WHAT IS REQUIRED: In the material below, find every line containing the string "held" and return it.

*** RECORD EXCERPTS ***

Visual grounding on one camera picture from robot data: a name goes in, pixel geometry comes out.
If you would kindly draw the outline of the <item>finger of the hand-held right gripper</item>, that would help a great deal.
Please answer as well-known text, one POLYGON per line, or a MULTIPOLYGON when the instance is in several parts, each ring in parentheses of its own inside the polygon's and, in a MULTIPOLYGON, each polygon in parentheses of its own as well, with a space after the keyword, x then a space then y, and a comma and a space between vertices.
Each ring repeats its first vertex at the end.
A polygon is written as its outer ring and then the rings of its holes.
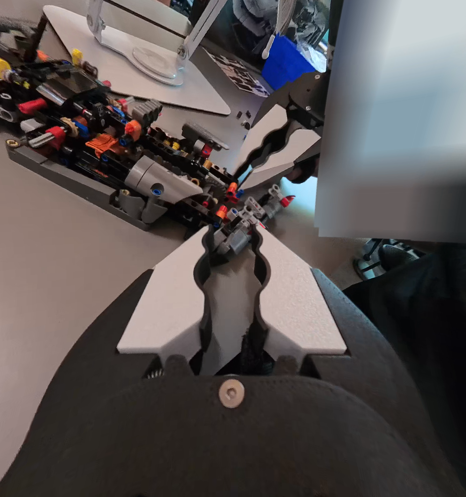
POLYGON ((296 159, 320 140, 321 136, 313 130, 296 129, 281 150, 269 153, 261 165, 252 168, 249 175, 239 185, 240 189, 246 191, 255 188, 286 173, 293 168, 296 159))
POLYGON ((266 138, 284 128, 288 122, 287 111, 279 104, 275 104, 260 121, 250 128, 236 158, 233 176, 238 178, 248 166, 256 162, 267 146, 266 138))

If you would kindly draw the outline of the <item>sticker sheet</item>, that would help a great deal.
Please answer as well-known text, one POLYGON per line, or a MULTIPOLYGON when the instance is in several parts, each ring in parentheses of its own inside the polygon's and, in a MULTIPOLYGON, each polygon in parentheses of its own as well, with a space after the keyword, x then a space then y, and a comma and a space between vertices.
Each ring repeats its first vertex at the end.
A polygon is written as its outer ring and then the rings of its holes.
POLYGON ((249 73, 246 66, 243 65, 242 62, 230 59, 223 55, 212 54, 208 51, 206 51, 206 53, 239 90, 246 91, 263 98, 270 95, 261 82, 249 73))

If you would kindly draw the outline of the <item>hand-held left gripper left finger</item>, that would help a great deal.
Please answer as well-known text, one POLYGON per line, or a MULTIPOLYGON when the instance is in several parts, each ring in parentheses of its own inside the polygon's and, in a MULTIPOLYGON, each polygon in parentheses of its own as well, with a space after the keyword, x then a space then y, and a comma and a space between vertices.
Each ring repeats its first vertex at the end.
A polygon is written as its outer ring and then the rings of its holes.
POLYGON ((212 338, 212 315, 204 283, 211 275, 213 229, 201 228, 155 265, 117 345, 121 354, 153 353, 191 360, 212 338))

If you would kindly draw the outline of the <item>grey office chair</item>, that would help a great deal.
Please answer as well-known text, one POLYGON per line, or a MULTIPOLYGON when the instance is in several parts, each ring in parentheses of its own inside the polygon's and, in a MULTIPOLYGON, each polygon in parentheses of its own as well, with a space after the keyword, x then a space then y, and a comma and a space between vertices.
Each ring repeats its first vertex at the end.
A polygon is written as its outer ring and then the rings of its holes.
POLYGON ((403 240, 373 238, 363 245, 361 255, 354 258, 352 266, 362 281, 368 281, 425 255, 403 240))

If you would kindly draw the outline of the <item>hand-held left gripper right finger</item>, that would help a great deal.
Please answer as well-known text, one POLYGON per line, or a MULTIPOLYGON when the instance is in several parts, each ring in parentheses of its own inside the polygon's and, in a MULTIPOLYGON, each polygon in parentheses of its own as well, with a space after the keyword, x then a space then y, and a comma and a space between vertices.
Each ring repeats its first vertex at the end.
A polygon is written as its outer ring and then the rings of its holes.
POLYGON ((308 355, 343 355, 347 346, 311 266, 265 228, 256 233, 258 254, 267 266, 259 295, 267 325, 263 350, 274 360, 291 356, 297 363, 308 355))

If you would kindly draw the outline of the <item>blue plastic bin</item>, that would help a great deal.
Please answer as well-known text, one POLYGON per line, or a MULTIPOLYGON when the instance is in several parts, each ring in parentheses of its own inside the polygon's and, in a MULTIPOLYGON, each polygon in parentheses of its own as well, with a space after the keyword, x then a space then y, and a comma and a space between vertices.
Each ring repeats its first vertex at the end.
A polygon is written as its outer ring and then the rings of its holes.
POLYGON ((325 72, 326 65, 326 53, 319 52, 312 46, 301 48, 289 38, 276 35, 261 76, 273 90, 278 90, 305 73, 325 72))

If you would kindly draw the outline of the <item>multicoloured lego car model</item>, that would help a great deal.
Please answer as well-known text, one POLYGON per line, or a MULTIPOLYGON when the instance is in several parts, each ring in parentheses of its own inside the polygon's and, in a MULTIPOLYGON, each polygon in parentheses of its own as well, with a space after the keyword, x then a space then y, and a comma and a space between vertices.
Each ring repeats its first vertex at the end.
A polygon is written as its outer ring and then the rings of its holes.
POLYGON ((0 19, 0 119, 21 131, 6 140, 10 158, 142 230, 163 217, 185 240, 212 227, 220 261, 289 208, 296 196, 279 179, 248 195, 215 165, 211 152, 228 146, 203 127, 185 123, 175 137, 154 125, 158 100, 114 98, 77 50, 67 60, 39 51, 46 22, 0 19))

*** End of RECORD EXCERPTS ***

ANSWER TO THE EXERCISE:
If you would kindly draw the outline of the <item>finger of the hand-held right gripper</item>, that would help a great deal.
If you would kindly draw the outline of the <item>hand-held left gripper left finger</item>, that would help a great deal.
If you would kindly draw the outline of the <item>hand-held left gripper right finger</item>, that would help a great deal.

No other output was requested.